Cumpre lembrar que, em 2013, a então presidente brasileira Dilma Roussef propôs desviar o tráfego da internet para evitar que passe por Washington, como parte de uma estratégia para combater a espionagem da Agência de Segurança Nacional dos Estados Unidos (NSA): o plano ousado envolvia o desenvolvimento de um sistema de cabo de fibra ótica submarino que canalizaria todo o tráfego da internet entre o continente sul-americano e a Europa, evitando totalmente os EUA, mas não foi adiante. Foi revelado que, na mesma época, tanto Roussef quanto a então chanceler alemã Angela Merkel foram alvos de espionagem da NSA.
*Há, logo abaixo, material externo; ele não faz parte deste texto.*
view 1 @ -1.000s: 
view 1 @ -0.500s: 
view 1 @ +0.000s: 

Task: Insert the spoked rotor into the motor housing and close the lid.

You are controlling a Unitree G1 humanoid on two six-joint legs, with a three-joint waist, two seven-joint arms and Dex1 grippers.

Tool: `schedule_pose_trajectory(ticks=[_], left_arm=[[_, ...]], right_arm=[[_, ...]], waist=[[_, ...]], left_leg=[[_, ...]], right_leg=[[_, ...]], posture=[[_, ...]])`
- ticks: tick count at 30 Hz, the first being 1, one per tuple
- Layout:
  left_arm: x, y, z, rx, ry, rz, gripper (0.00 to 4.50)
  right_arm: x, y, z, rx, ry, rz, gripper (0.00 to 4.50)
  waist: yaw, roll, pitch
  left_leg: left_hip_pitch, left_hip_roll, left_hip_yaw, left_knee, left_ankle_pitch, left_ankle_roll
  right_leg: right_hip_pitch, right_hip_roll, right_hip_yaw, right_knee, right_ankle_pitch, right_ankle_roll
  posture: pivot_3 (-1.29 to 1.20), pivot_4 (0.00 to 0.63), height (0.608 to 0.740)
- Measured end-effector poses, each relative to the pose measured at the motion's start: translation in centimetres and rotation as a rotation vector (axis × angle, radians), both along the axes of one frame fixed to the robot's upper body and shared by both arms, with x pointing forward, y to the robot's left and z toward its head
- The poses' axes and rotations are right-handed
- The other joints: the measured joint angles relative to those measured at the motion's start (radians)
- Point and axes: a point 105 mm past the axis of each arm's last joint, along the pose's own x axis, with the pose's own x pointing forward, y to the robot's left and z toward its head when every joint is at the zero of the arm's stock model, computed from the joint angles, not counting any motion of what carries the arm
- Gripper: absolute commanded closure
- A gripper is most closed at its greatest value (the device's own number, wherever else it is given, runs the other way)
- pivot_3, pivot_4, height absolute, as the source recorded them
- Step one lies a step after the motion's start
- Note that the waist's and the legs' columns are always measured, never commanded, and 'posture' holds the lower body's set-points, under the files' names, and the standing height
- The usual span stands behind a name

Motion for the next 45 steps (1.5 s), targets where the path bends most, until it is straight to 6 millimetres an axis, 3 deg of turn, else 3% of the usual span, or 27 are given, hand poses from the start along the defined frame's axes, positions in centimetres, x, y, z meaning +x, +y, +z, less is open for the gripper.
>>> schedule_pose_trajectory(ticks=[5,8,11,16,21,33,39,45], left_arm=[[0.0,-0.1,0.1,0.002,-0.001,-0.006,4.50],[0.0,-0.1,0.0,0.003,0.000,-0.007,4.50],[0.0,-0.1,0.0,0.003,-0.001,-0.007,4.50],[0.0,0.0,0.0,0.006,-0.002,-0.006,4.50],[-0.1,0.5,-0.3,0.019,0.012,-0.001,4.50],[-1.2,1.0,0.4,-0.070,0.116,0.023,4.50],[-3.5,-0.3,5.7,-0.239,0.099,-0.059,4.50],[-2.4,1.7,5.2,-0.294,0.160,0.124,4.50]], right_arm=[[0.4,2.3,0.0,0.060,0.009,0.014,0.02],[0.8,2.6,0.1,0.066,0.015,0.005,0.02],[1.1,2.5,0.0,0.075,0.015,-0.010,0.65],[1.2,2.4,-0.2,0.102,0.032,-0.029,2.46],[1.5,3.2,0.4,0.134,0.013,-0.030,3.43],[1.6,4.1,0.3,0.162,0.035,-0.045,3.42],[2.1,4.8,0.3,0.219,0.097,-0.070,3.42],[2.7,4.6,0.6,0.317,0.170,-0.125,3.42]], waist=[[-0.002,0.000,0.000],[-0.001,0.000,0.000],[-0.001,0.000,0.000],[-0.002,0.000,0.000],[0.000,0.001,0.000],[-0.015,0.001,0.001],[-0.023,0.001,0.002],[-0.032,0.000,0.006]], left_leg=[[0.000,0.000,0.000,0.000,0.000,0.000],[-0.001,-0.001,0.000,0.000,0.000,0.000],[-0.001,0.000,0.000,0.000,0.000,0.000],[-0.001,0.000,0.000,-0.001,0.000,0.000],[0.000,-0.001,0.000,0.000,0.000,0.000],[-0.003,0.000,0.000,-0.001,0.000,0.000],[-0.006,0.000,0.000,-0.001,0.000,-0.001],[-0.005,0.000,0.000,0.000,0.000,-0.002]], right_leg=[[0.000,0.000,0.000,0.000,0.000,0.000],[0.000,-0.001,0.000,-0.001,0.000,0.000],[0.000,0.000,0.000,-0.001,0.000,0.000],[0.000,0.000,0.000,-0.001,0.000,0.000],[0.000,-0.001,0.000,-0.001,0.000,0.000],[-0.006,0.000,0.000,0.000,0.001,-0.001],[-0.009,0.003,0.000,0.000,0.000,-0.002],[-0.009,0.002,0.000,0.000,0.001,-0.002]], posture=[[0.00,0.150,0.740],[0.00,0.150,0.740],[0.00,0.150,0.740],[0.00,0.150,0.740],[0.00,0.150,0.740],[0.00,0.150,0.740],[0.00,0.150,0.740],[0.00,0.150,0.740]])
Já é hora de potências emergentes como o Brasil abordarem corajosamente a questão das redes sociais e a questão mais ampla da soberania digital, incluindo IA, moedas digitais e segurança cibernética. Esta conversa agora finalmente começou a acontecer dentro do escopo do grupo BRICS também - e esta pode muito bem se revelar uma das questões mais urgentes para o século XXI. juntamente com a questão energética e a questão da industrialização (que são, claro, todos tópicos conectados),
No ano que vem, o Brasil sediará a Cúpula do BRICS - também sediará a 30ª Conferência das Nações Unidas sobre Mudanças Climáticas de 2025 (COP30). Estando no centro do palco, no G20, o Brasil agora tem a oportunidade de usar os próximos meses para defender a soberania digital como agenda para o Sul Global na nova ordem global policêntrica que está surgindo. O Brasil deveria usar a oportunidade para fazer campanha pelo desenvolvimento não apenas de marcos jurídicos, mas também de uma indústria digital e de uma infraestrutura digital que promovam a soberania. O BRICS, afinal, também precisa de um #BricsStack - e o Brasil tem a chance de liderar, mostrando o caminho para isso.